DATA BLOCK:
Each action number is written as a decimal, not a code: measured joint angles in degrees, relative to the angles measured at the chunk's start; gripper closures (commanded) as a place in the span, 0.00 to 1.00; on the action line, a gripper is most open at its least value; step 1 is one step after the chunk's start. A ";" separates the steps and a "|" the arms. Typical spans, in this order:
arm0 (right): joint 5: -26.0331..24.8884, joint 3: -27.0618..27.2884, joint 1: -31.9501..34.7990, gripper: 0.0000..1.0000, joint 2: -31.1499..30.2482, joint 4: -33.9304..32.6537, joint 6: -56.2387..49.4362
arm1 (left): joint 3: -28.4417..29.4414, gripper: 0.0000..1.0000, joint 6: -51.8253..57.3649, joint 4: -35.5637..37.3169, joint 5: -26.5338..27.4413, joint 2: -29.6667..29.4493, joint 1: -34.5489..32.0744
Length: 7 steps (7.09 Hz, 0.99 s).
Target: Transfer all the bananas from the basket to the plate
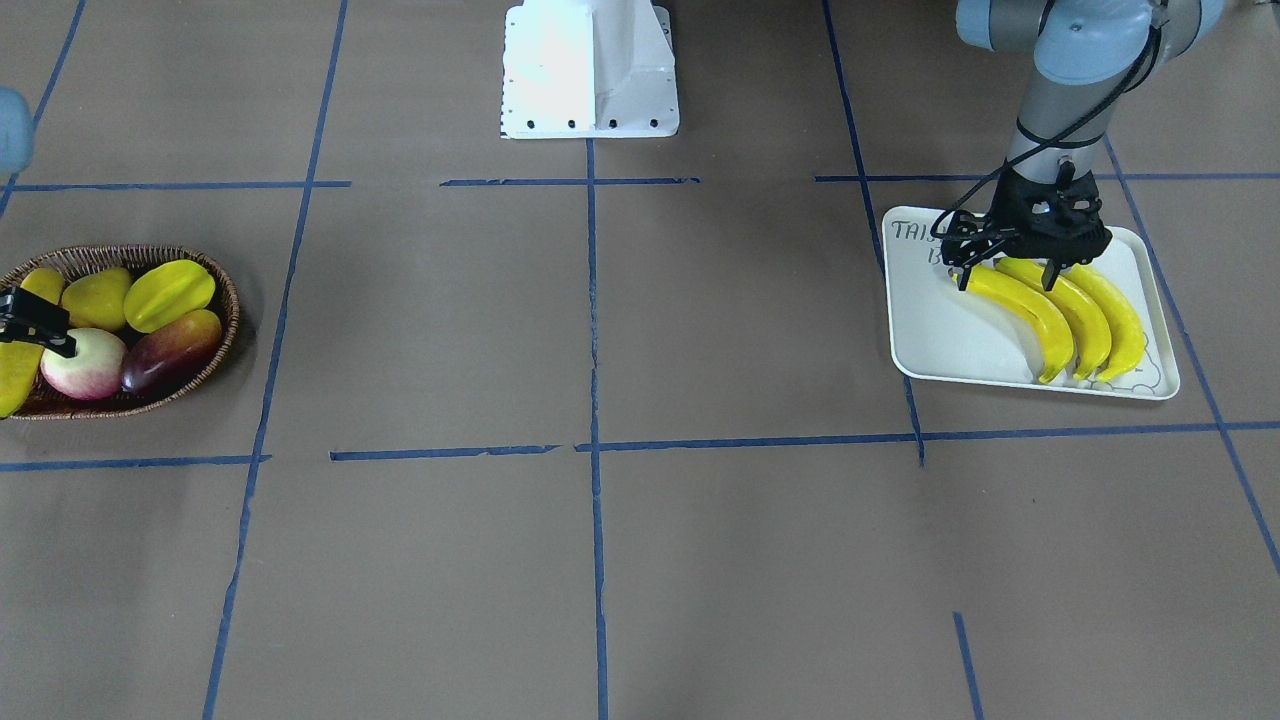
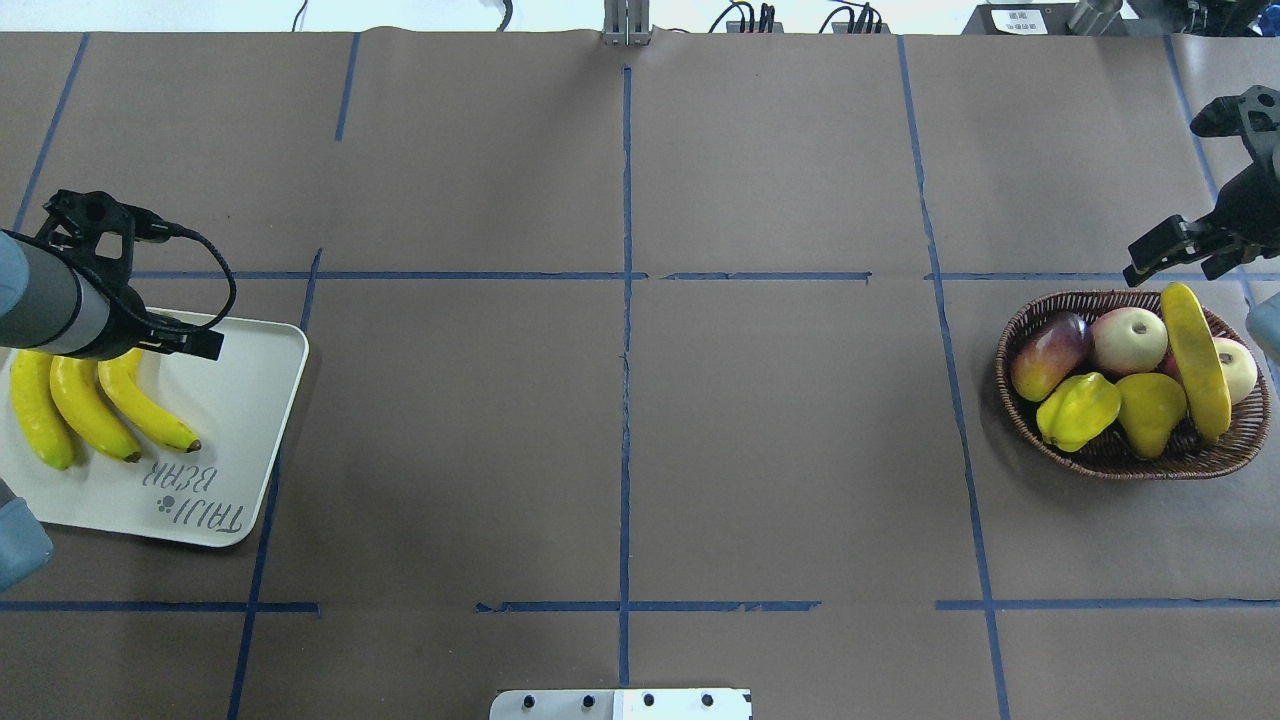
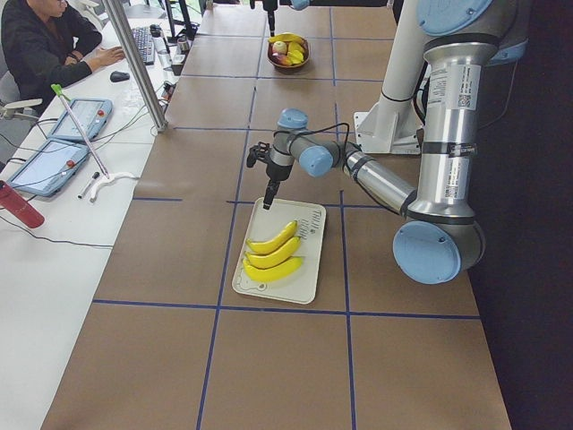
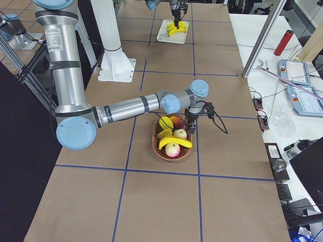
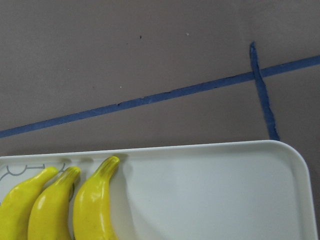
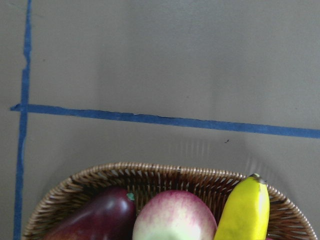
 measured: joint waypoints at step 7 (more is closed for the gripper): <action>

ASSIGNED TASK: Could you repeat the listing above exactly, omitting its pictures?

OUTPUT FOR THIS TASK:
Each action number is written as a decimal, not a code: measured joint angles in degrees, relative to the angles measured at the chunk's start; gripper closures (commanded) as a place in the span, 0.00 to 1.00; on the action line, a gripper is most open at its least value; step 1 is one step after the chunk's start. A ";" separates the steps and a "|" the arms. Typical spans, in this order:
arm0 (right): joint 5: -26.0331..24.8884, joint 3: -27.0618..27.2884, joint 1: -31.9501..34.7990, gripper: 0.0000..1.0000, joint 2: -31.1499..30.2482, joint 4: -33.9304..32.6537, joint 6: -56.2387..49.4362
arm1 (left): joint 3: -28.4417..29.4414, gripper: 0.0000..1.0000, joint 6: -51.8253..57.3649, joint 4: -35.5637..37.3169, joint 5: -26.5338..27.4413, joint 2: -29.6667..29.4493, joint 1: -34.5489..32.0744
Length: 7 steps (7.09 Hz, 0.99 s).
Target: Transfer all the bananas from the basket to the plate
 measured: joint waypoints at step 7 (more is closed for the gripper): <action>

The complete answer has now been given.